I actually insert nodes from tail to head for addition and subtraction and from head to tail for multiplication and division, so a List wouldn’t take care of that particular problem. Also, adding elements onebyone to a List for a final Count of 1000000 ends up internally with an Array of Length 1048576. I believe the highest performing implementation would use an Array allocated with a least upper bound Length (should be quickly obtainable for most operations) and a tracked ActualLength (similar to a List, but we wouldn’t ever need Insert, Add, etc.). Certainly part of my reason for using a LinkedList was the novelty itself, and it has allowed me to approach problems in a more flexible way than I’d be fixed into with some kind of Array structure.

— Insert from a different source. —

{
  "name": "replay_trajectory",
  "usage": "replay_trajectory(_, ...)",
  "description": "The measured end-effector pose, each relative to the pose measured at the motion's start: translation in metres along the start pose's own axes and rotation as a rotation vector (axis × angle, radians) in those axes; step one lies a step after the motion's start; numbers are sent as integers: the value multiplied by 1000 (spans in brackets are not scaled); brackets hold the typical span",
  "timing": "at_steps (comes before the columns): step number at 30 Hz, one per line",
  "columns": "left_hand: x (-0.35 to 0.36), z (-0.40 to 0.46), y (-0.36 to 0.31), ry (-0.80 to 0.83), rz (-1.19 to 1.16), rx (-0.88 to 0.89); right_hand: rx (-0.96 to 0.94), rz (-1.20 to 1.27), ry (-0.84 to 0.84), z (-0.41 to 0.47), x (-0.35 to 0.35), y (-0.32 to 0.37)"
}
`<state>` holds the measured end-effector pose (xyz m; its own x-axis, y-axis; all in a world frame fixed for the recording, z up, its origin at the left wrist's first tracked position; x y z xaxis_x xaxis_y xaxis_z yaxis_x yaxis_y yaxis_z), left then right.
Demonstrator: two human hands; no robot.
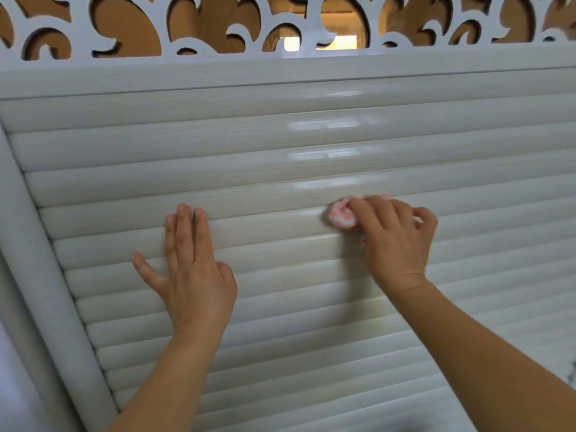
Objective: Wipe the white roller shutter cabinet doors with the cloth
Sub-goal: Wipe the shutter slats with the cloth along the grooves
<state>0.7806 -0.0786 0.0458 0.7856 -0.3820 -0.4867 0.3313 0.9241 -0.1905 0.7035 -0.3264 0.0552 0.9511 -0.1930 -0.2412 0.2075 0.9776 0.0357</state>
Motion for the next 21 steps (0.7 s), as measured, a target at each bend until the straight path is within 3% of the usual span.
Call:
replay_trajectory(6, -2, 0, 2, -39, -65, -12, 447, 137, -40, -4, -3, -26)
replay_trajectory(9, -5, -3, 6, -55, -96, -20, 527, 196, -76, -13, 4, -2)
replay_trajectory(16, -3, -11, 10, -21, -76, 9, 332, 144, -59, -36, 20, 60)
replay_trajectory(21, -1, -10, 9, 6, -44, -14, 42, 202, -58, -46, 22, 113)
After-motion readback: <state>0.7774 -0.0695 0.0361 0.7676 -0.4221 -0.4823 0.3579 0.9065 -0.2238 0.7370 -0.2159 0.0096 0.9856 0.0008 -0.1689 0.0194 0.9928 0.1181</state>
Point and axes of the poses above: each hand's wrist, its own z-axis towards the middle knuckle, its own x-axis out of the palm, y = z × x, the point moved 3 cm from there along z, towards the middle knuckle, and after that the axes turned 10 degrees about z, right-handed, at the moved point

Also realize that each reference object has 8 bytes overhead. So for each linked list node you have at least 8 bytes overhead, 1 byte data, 4 bytes back reference, 4 bytes next reference, a total 17 bytes for each node. (Of course on a 64 bit system those reference would be 8 bytes instead of 4.) That leaves you for a list of 1,000,000 nodes needing 17,000,000 bytes. You'd be much better off using a List even if it allocates 1,048,576 bytes when adding 1 item at a time for 1 million item. Though you can optimize that somewhat by presetting the size.
But fun is fun, not everything in this world is about performance, or memory usage. Hey memory is cheap! And the if the algorithm is fast enough for your purpose why make it faster? Unless that's fun too...
Brian
Tooele Utah Real Estate





You're right, of course, on all points!
Thanks,
Stephen





I hope everyone enjoys this article and finds BigInt worthy and useful. Feedback is much appreciated and I'm already furiously at work implementing suggestions I've received from messages posted earlier but which have mysteriously disappeared. Thanks to Deeksha Shenoy for editing.





Stephen Swensen wrote: which have mysteriously disappeared
When the article gets approved  the previous comments are discarded as they were purely for discussion and advice before it became publicly available.
I haven't voted on this yet but I have bookmarked it as I'm interested to see how you develop this further.
Keep at it and thanks for sharing
DaveBTW, in software, hope and pray is not a viable strategy. (Luc Pattyn) Visual Basic is not used by normal people so we're not covering it here. (Uncyclopedia) Why are you using VB6? Do you hate yourself? (Christian Graus)





Ah, I figured something like that might be up but there was a period of about 3 hours where the comments had disappeared, but the article had not yet shown up as edited. Perhaps the comments are removed at the start of editing.
Thanks for your encouragement. I'm aiming to add some context and illustration to the article ASAP, and continually improve BigInt's implementation overtime. In addition I will be providing a little BigInt calculator app driven by Eval.